Yes, it is limited by the release, though I hope to design a faster interface using analog instead of digital keys in the future. This would allow the software to characterize the direction the fingers are moving, and use that information to infer the chord the user is entering. The first prototype HuiBoard is made with Cherry MX which are binary, of course.

For the shorthand system, it works basically as follows:

Everything is "autogenerated" on the fly from 2 files:
1. A dictionary (which is personal and customizable)
2. A list of word occurrence frequencies, generated from Google Books data containing ~750 billion words - you can read about it here: http://norvig.com/mayzner.html specifically the "word count file" is used.

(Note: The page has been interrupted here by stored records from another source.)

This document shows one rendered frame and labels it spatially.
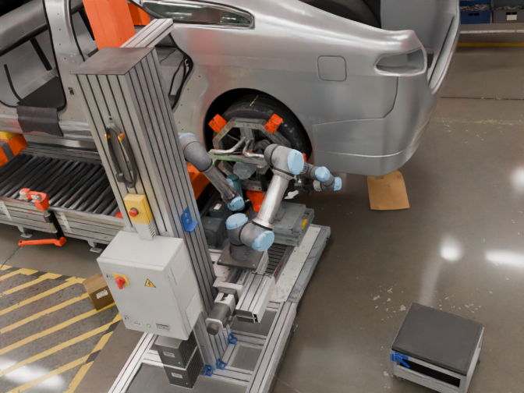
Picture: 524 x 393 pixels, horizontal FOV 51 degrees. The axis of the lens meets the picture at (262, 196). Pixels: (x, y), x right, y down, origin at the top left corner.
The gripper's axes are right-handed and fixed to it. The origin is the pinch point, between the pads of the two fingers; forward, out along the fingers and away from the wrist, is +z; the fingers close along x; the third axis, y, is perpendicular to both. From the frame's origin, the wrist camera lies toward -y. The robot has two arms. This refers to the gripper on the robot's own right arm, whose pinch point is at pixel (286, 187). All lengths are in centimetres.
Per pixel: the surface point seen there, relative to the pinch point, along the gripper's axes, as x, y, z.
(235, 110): -48, 17, 38
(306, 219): -11, -83, 24
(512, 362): 78, -81, -119
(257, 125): -36.8, 14.8, 19.6
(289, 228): 3, -65, 28
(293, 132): -39.3, -1.9, 2.7
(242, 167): -13.7, 3.5, 32.0
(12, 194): -10, -13, 279
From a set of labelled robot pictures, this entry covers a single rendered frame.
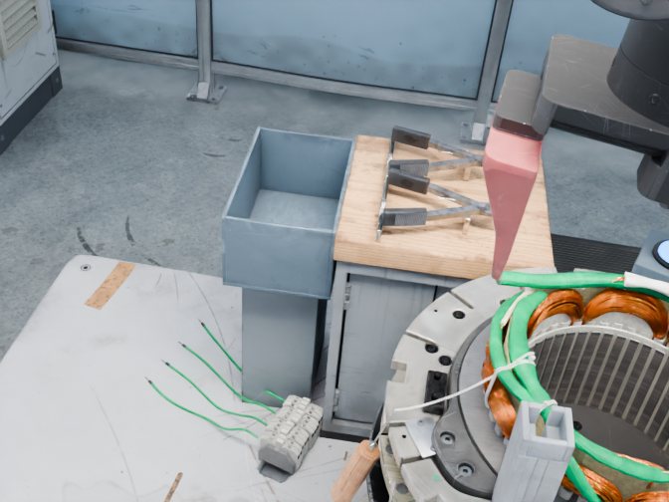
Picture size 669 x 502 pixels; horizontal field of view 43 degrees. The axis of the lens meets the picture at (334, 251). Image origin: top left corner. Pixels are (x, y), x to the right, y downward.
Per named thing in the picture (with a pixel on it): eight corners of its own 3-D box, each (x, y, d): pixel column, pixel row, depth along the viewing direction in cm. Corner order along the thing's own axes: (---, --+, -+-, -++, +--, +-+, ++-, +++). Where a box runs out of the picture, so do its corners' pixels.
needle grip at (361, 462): (356, 453, 58) (328, 500, 62) (379, 462, 58) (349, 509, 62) (360, 435, 59) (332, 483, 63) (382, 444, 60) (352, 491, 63)
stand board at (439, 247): (333, 260, 78) (334, 240, 76) (355, 152, 93) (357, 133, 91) (549, 291, 77) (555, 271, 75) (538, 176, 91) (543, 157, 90)
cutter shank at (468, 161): (428, 172, 83) (429, 166, 82) (425, 167, 83) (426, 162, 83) (483, 164, 85) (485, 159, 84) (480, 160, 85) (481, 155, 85)
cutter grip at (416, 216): (382, 226, 76) (384, 212, 75) (381, 221, 77) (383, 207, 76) (425, 225, 77) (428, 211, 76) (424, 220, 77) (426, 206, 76)
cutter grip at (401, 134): (390, 140, 88) (392, 127, 87) (392, 136, 88) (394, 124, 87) (427, 150, 87) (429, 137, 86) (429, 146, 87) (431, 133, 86)
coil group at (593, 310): (579, 335, 63) (593, 293, 61) (577, 319, 65) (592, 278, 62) (661, 349, 63) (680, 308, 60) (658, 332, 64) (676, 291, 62)
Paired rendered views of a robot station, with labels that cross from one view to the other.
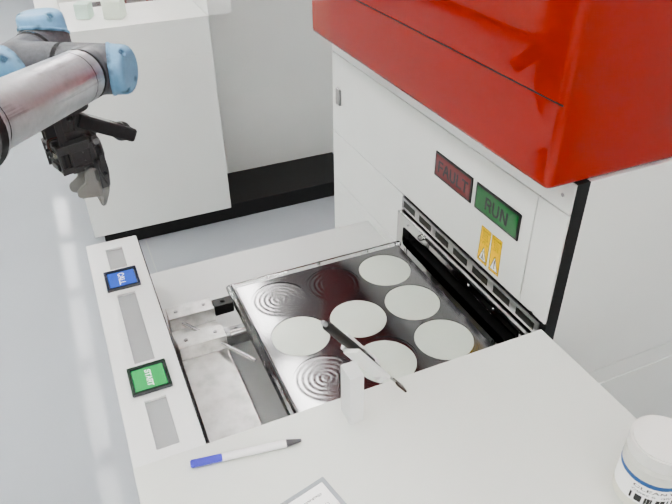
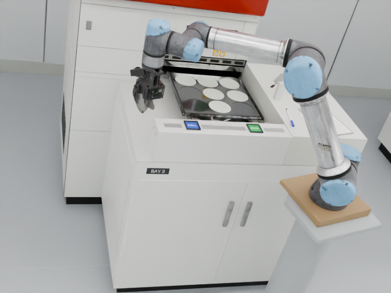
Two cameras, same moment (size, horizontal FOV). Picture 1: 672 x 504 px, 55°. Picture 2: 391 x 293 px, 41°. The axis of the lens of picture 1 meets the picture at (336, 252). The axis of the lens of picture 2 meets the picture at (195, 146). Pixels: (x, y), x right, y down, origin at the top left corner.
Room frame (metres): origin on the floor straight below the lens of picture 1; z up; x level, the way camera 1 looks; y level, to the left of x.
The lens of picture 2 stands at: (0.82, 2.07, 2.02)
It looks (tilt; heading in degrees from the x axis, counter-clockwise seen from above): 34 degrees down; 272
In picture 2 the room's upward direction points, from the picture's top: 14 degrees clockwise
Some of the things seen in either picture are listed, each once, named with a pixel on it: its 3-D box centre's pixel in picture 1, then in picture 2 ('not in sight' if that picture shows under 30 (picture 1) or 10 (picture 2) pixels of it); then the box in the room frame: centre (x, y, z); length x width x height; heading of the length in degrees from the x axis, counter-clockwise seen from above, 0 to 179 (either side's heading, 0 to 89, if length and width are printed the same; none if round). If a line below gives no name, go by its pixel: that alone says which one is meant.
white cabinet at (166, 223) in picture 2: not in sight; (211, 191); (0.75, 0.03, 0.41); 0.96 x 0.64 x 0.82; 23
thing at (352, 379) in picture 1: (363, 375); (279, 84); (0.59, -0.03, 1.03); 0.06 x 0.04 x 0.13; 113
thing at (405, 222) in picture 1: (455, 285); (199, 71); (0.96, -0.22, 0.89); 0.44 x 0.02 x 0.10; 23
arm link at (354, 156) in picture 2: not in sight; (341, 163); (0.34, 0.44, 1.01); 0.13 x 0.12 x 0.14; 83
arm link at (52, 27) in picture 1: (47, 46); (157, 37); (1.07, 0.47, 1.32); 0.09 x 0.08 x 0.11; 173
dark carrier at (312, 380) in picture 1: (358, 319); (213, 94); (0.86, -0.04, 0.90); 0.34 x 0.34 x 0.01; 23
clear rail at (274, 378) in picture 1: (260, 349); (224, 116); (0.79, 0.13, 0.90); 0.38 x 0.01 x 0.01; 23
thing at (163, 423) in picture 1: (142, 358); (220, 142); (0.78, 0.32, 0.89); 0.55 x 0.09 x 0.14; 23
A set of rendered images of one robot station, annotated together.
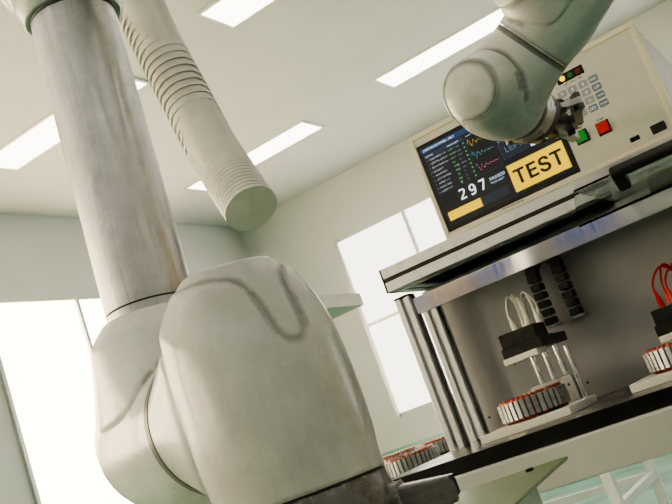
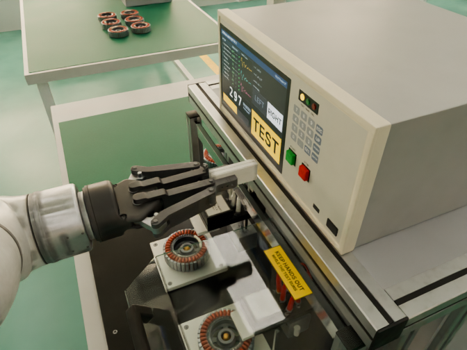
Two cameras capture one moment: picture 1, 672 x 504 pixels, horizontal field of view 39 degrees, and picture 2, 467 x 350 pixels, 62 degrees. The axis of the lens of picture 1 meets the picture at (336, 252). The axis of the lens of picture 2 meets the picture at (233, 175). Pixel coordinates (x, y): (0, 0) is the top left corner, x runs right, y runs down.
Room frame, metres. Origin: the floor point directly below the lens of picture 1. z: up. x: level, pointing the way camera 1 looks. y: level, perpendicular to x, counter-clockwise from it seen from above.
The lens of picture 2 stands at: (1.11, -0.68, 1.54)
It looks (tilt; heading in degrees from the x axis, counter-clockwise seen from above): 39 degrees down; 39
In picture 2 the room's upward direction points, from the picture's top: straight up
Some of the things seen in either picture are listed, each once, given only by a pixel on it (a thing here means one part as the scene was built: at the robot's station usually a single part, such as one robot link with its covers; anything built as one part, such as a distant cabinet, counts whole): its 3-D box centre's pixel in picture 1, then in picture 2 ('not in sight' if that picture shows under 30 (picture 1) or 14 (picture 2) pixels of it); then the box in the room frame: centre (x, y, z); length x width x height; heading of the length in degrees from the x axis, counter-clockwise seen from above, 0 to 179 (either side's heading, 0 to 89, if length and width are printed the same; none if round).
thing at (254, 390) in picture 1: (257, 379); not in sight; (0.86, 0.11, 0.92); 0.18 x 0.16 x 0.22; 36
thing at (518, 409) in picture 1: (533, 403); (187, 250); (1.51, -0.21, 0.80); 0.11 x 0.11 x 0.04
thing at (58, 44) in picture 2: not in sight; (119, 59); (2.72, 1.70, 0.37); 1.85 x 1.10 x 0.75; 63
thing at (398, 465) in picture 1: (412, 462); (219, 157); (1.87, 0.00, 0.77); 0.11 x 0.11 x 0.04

The best expansion candidate is then chosen from sorting the words by length, and then by frequency. Also the first letter of the subsequence must match the first letter of the word. No Bayesian or other statistical inference is used.

Since amazing is a longer word than amazon, amzn will expand to amazon, even though amzn is a subsequence of amazing. If there was a word the same length as amazon that contained the subsequence amzn, and this word was more common than amazon, then amzn would expand to that word instead.

Incidentally amzg expands to amazing since that subsequence meets the criteria, and arguably makes more sense. The stock ticker for Amazon.com is AMZN, so it seems there is some precedent. Any subsequence of amazing that also contains amzg as a subsequence will expand to amazing, as mentioned previously. It sounds complicated, but ends up really being quite intuitive and easy to remember. Even if you can't remember how to spell a word, you can often come up with a proper subsequence of the word.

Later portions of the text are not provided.